I also have a plot of the norm of $x(t)$ at 500 time steps

Note that the trajectory is constrained on a plane described by $\{x \in \mathbb{R}^n| \sum_i x_i = 1\}$, it is not protruding out. Can anyone describe this type of chaotic behavior?
Guess: strange attractor. Can we say more? I feel like we can because this type of chaotic behavior is always around some circle/polygon shape. 
 A: From a visual inspection, I would guess that your time series is quasiperiodic: It has a periodic envelope with non-periodic contents. The phase-space structure looks like a slightly warped torus. If your plot of the time series suffers from considerable aliasing, it may also be periodic with a high period length.
As you do not have access to the differential equations, I suggest the following analyses:


*

*You can look at the autocorrelation function. For chaotic dynamics, it decays; for quasiperiodic systems, it doesn’t.

*You can calculate the Lyapunov exponents, preferably by analysing how small perturbations of your state grow over time. If you cannot even perturb your system, you can still apply pure time-series analysis.
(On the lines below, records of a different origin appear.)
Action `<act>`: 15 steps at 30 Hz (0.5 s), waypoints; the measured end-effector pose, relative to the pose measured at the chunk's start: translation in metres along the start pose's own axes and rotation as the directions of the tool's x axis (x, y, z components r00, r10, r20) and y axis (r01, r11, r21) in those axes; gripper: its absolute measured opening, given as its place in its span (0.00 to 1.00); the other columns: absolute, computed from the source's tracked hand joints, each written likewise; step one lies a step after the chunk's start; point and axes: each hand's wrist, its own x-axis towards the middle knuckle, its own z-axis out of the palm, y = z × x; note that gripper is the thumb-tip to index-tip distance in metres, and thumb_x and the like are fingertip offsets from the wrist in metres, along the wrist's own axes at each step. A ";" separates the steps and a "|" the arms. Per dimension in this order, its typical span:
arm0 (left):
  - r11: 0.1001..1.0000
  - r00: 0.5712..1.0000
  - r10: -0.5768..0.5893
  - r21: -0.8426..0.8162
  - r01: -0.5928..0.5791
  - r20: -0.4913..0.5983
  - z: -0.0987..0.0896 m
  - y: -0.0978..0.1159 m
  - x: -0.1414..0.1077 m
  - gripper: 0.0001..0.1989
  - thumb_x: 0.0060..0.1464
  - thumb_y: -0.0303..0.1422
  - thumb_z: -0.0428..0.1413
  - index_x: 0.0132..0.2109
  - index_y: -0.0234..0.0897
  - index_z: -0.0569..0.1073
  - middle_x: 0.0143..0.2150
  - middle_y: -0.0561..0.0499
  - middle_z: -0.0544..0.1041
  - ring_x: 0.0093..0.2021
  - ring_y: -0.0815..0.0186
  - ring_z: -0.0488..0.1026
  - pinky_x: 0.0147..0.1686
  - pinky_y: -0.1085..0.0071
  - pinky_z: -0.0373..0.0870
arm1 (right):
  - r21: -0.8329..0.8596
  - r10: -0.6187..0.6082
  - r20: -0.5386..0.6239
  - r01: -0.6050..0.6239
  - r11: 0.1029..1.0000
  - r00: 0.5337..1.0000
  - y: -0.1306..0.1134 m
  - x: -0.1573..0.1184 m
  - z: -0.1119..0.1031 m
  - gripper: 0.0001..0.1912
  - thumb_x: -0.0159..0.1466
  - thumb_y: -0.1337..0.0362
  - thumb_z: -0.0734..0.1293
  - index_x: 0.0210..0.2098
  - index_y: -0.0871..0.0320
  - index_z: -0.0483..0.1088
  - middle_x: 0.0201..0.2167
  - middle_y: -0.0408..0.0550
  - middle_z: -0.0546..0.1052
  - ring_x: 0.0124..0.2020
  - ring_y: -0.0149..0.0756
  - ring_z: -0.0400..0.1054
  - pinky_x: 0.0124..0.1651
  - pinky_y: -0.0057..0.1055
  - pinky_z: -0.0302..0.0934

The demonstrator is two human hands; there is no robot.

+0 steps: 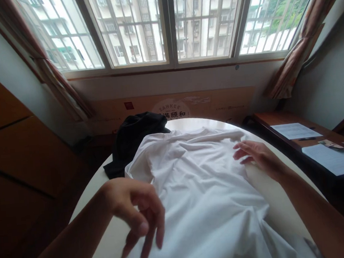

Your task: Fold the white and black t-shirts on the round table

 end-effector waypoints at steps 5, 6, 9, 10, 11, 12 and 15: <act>0.857 0.517 0.360 0.495 0.146 -0.776 -0.028 -0.037 0.036 0.21 0.66 0.40 0.55 0.63 0.40 0.73 0.59 0.39 0.80 0.56 0.53 0.80 0.57 0.55 0.76 | -0.564 -0.155 0.188 0.236 0.791 0.970 0.024 0.003 0.022 0.48 0.58 0.34 0.74 0.69 0.53 0.69 0.73 0.62 0.65 0.74 0.63 0.57 0.73 0.61 0.54; 0.778 0.333 0.467 0.559 0.286 -0.819 -0.037 -0.044 0.037 0.22 0.66 0.37 0.54 0.64 0.39 0.72 0.64 0.38 0.76 0.63 0.51 0.75 0.64 0.52 0.70 | -0.619 -0.098 0.266 0.248 0.745 0.959 0.029 0.002 0.022 0.51 0.57 0.33 0.74 0.71 0.53 0.67 0.75 0.62 0.62 0.75 0.63 0.54 0.74 0.61 0.52; 0.666 -0.118 0.596 0.407 0.625 -0.794 -0.068 -0.059 0.021 0.27 0.62 0.32 0.56 0.67 0.37 0.70 0.72 0.36 0.66 0.73 0.45 0.61 0.71 0.46 0.57 | -0.699 0.017 0.356 0.254 0.669 0.934 0.039 0.001 0.016 0.55 0.57 0.32 0.73 0.74 0.55 0.62 0.77 0.63 0.57 0.77 0.62 0.49 0.76 0.59 0.49; 0.689 -0.204 0.555 0.309 0.656 -0.806 -0.078 -0.063 0.012 0.26 0.61 0.33 0.57 0.65 0.36 0.71 0.70 0.35 0.69 0.71 0.44 0.63 0.69 0.47 0.59 | -0.707 0.024 0.357 0.253 0.660 0.934 0.041 0.000 0.014 0.56 0.57 0.32 0.73 0.75 0.54 0.62 0.77 0.62 0.56 0.77 0.62 0.49 0.76 0.59 0.49; 0.722 -0.246 0.495 0.237 0.650 -0.833 -0.087 -0.066 0.002 0.23 0.61 0.35 0.57 0.61 0.36 0.73 0.66 0.35 0.73 0.67 0.44 0.68 0.66 0.50 0.63 | -0.709 0.020 0.352 0.253 0.658 0.936 0.042 0.000 0.011 0.56 0.57 0.32 0.73 0.75 0.54 0.62 0.77 0.62 0.56 0.77 0.62 0.49 0.76 0.60 0.49; 0.755 -0.244 0.436 0.204 0.623 -0.866 -0.095 -0.068 -0.009 0.18 0.61 0.37 0.56 0.56 0.36 0.75 0.59 0.37 0.77 0.61 0.46 0.73 0.61 0.54 0.67 | -0.707 0.012 0.347 0.253 0.661 0.938 0.043 0.000 0.010 0.56 0.56 0.32 0.74 0.75 0.53 0.62 0.77 0.61 0.57 0.77 0.62 0.50 0.75 0.60 0.50; 0.836 -0.223 0.392 0.244 0.491 -0.893 -0.112 -0.063 -0.035 0.13 0.65 0.41 0.51 0.44 0.38 0.74 0.42 0.46 0.81 0.42 0.58 0.77 0.45 0.67 0.72 | -0.701 0.002 0.342 0.253 0.667 0.940 0.044 0.001 0.009 0.56 0.56 0.32 0.74 0.74 0.52 0.63 0.76 0.61 0.58 0.76 0.62 0.51 0.75 0.59 0.51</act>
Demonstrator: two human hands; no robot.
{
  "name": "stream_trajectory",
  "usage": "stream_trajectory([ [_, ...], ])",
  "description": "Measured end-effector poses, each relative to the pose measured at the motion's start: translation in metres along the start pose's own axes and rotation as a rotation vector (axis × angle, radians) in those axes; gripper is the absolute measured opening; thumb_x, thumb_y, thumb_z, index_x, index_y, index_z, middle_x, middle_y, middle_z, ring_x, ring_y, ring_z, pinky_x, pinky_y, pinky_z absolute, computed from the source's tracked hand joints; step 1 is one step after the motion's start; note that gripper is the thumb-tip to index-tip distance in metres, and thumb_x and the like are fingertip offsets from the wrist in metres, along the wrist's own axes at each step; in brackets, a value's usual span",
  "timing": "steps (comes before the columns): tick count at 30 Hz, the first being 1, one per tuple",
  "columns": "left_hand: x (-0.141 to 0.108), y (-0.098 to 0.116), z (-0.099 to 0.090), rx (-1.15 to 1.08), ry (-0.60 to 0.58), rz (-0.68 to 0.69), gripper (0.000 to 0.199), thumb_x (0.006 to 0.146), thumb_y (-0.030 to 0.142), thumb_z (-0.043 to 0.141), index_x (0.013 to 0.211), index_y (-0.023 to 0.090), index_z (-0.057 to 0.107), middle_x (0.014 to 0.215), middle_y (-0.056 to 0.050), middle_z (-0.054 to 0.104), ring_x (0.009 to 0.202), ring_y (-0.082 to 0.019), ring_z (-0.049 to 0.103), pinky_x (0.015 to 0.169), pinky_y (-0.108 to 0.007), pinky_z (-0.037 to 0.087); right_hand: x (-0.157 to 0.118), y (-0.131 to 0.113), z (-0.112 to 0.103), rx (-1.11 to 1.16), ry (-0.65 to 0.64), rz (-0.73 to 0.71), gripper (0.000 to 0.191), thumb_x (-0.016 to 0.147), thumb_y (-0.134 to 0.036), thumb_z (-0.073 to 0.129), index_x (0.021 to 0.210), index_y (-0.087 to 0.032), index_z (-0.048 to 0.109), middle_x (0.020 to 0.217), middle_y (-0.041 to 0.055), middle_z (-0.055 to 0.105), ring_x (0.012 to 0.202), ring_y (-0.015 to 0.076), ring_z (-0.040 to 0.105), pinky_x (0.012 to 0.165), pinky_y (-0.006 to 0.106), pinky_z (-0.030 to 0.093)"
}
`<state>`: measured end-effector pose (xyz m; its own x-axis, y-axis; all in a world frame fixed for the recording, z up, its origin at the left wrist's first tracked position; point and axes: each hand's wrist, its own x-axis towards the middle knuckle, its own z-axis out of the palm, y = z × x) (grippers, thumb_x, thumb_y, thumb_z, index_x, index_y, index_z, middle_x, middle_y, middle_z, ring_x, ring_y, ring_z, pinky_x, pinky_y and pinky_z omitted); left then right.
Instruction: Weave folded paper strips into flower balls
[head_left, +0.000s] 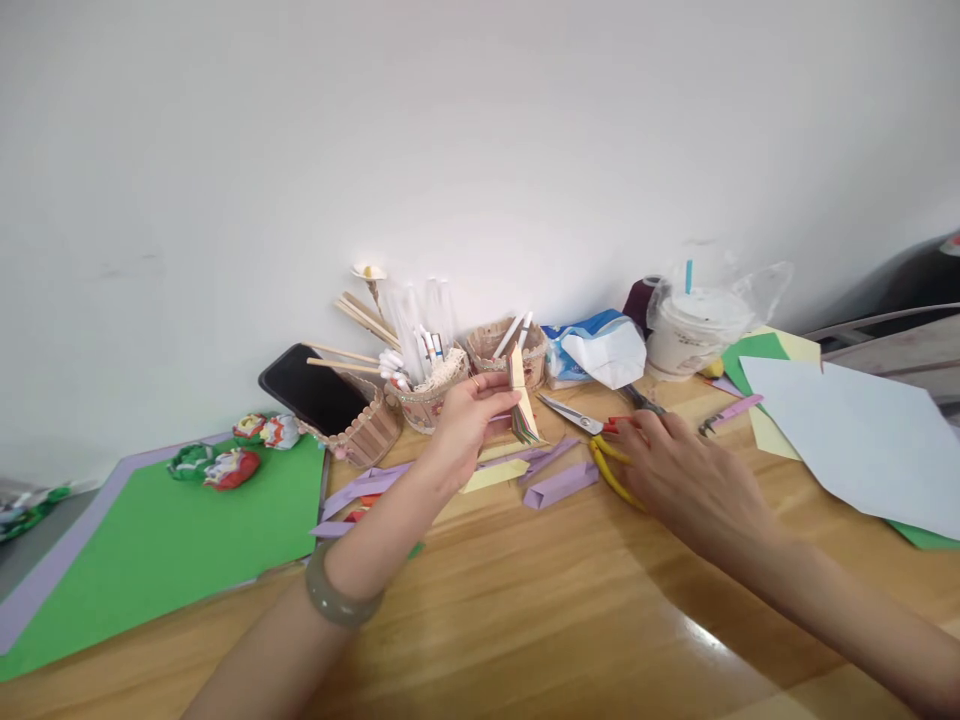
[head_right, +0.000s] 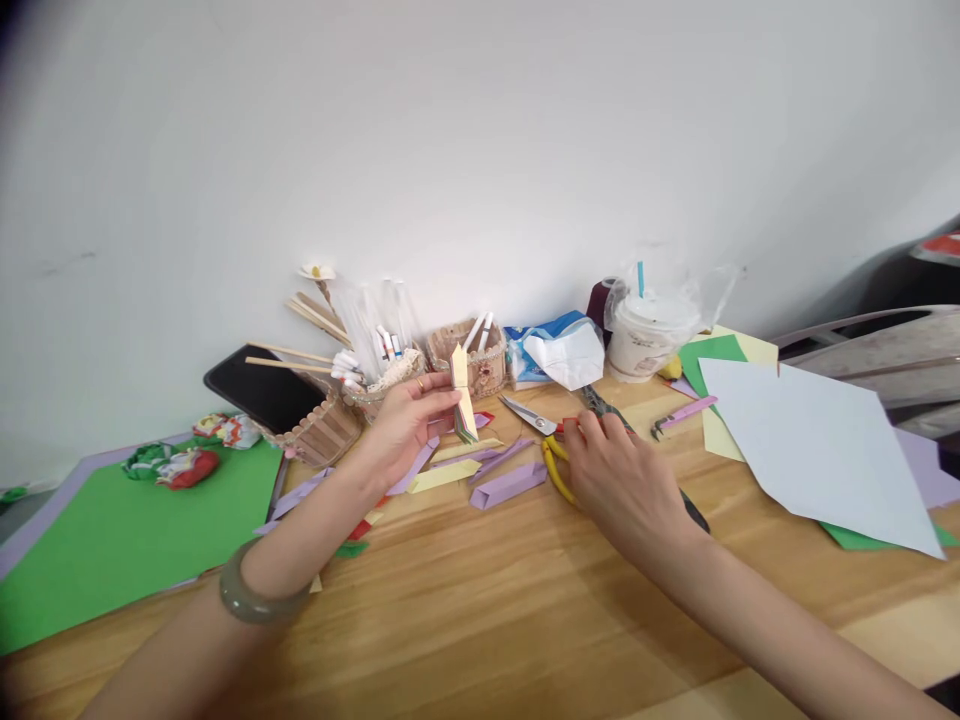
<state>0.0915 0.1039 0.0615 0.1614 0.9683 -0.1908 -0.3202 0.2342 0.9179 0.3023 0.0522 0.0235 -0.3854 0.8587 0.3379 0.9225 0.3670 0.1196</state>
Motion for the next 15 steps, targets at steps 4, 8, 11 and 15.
stream_trajectory([
  [4,0.004,0.006,0.004,0.017,-0.017,0.030,0.018,0.067,0.007,0.063,0.085,0.011,0.061,0.076,-0.003,0.063,0.062,-0.010,0.060,0.062,-0.025,0.052,0.007,0.002,0.000,-0.101,-0.117,0.020,0.023,0.076,-0.003,0.042,0.083,-0.008,0.063,0.074,0.0160,0.064,0.069,0.0275,0.059,0.047,0.030,0.034],
  [8,0.007,0.008,0.008,0.022,-0.029,0.061,0.022,0.066,0.008,0.065,0.087,0.012,0.060,0.079,-0.003,0.063,0.065,-0.009,0.059,0.064,-0.024,0.051,0.010,0.009,0.005,-0.112,-0.169,0.076,0.015,0.069,-0.006,0.050,0.080,-0.008,0.061,0.074,0.0154,0.063,0.068,0.0279,0.062,0.048,0.030,0.036],
  [11,0.007,0.009,0.012,0.031,-0.031,0.074,0.022,0.064,0.009,0.067,0.085,0.012,0.060,0.077,-0.003,0.063,0.063,-0.010,0.059,0.061,-0.024,0.051,0.008,0.016,0.002,-0.097,-0.171,0.116,0.019,0.067,-0.006,0.051,0.084,-0.010,0.059,0.082,0.0146,0.064,0.069,0.0260,0.062,0.051,0.030,0.038],
  [15,0.010,0.009,0.018,0.037,-0.019,0.079,0.024,0.063,0.010,0.068,0.086,0.012,0.060,0.073,-0.002,0.064,0.061,-0.011,0.060,0.060,-0.025,0.050,0.007,0.028,-0.008,-0.070,-0.138,0.201,0.019,0.075,-0.018,0.049,0.091,-0.011,0.058,0.093,0.0154,0.062,0.061,0.0251,0.062,0.047,0.030,0.035],
])
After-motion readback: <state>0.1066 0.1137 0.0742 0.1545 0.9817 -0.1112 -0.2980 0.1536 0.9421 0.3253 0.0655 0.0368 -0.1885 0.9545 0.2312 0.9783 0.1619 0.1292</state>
If your maximum Lyapunov exponent is zero (within statistical fluctuations), the dynamics is not chaotic. If there is a further zero Lyapunov exponent, you have a quasiperiodic dynamics; otherwise it’s periodic.

*Usually, you can exclude a periodic dynamics (with a reasonably short period length) by a close look at the time series. If you cannot and you need to know whether it’s periodic or quasiperiodic, you can apply more sophisticated statistical tests.